Similarly, it opens a dataset being updated using CCHHR processing, but access to the dataset is controlled by security; IMASPZAP does not sneak around security.

A properly setup SMF analysis program will see a type 15 record for dataset 44X'04' (to use Assembler terminolgy) when IMASPZAP updates a VTOC, or a "regular" type 15 record when it updates a dataset.

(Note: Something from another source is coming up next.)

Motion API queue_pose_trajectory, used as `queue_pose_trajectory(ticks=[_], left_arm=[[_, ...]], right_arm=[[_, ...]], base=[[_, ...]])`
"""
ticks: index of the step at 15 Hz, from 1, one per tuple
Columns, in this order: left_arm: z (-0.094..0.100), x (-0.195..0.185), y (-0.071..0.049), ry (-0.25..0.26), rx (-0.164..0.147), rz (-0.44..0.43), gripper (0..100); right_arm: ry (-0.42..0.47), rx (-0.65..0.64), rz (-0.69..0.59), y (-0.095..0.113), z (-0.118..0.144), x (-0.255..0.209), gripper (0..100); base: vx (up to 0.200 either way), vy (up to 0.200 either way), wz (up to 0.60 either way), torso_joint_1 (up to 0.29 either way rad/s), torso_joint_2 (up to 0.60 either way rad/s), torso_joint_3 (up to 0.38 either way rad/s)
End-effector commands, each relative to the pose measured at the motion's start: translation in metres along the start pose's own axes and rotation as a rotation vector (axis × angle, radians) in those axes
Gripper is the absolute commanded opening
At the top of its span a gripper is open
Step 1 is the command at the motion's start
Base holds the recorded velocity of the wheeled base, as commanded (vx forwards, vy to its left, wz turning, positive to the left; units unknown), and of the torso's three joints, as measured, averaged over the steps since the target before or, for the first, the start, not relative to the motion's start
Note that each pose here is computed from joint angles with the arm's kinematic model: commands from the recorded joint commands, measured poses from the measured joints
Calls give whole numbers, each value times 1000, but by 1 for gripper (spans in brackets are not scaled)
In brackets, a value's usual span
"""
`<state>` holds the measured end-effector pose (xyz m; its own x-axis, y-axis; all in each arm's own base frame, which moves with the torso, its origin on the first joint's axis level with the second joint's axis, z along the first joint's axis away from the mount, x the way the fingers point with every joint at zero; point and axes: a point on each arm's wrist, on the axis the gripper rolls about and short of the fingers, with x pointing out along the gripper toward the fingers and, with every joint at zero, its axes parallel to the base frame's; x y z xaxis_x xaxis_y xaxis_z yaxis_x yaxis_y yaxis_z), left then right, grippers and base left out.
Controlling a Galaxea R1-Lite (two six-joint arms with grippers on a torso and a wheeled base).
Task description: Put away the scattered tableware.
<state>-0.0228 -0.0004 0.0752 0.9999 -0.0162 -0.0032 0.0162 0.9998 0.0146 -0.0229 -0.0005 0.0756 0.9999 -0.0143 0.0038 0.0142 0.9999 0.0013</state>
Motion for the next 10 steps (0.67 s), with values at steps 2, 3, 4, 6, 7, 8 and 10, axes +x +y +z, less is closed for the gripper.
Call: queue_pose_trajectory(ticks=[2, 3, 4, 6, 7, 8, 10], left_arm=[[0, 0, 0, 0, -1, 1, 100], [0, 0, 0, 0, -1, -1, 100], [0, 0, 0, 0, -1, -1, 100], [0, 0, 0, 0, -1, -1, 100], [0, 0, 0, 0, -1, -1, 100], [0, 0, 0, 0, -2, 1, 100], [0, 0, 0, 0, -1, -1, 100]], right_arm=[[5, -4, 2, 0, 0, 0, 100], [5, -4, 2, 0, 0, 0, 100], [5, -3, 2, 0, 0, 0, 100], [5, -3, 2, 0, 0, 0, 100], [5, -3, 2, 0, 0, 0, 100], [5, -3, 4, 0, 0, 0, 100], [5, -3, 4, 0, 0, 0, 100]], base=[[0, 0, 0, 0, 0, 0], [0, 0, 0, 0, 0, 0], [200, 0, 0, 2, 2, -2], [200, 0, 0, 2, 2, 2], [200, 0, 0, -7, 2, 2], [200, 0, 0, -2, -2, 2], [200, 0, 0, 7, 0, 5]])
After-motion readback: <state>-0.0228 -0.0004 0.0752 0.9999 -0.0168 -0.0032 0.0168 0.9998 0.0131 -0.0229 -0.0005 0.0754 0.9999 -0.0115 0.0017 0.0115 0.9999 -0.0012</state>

Re: System-generated list of changes made to the LPAR

PostPosted: Thu Feb 09, 2012 2:57 pm
by nevilh
Similarly, it opens a dataset being updated using CCHHR processing
Are you sure I have a 1.12 system (test) where I can zap (ttr) data that I am not authorised to read . I have not checked SMF to see if a record is written. I admit that it is a test system and that there maybe exits active of which I am unaware

Re: System-generated list of changes made to the LPAR

PostPosted: Thu Feb 09, 2012 5:48 pm
by steve-myers
nevilh wrote:... Are you sure I have a 1.12 system (test) where I can zap (ttr) data that I am not authorised to read . ..
Are both systems using the same security and share data? If the two systems share data and do not have common security you've got a pretty rinky-dink environment.

"zap (ttr)"? Huh? IMASPZAP only has CCHHR record location, not TTR. Just to be certain, I checked the doc for V1R12 to see if IMASPZAP has been enhanced to support TTR. It hasn't. Or are you using some other mechanism?

Re: System-generated list of changes made to the LPAR

PostPosted: Fri Feb 10, 2012 1:30 am
by nevilh
Are both systems using thzap (ttr)e same security and share data?
Not sure where you got the idea I had multiple systems. If I gave that impression I apologise, what I have is a standalone system .
zap (ttr)
Bad choice of syntax by me I was in a hurry and just wanted to emphasize I was zapping address rather than DSN.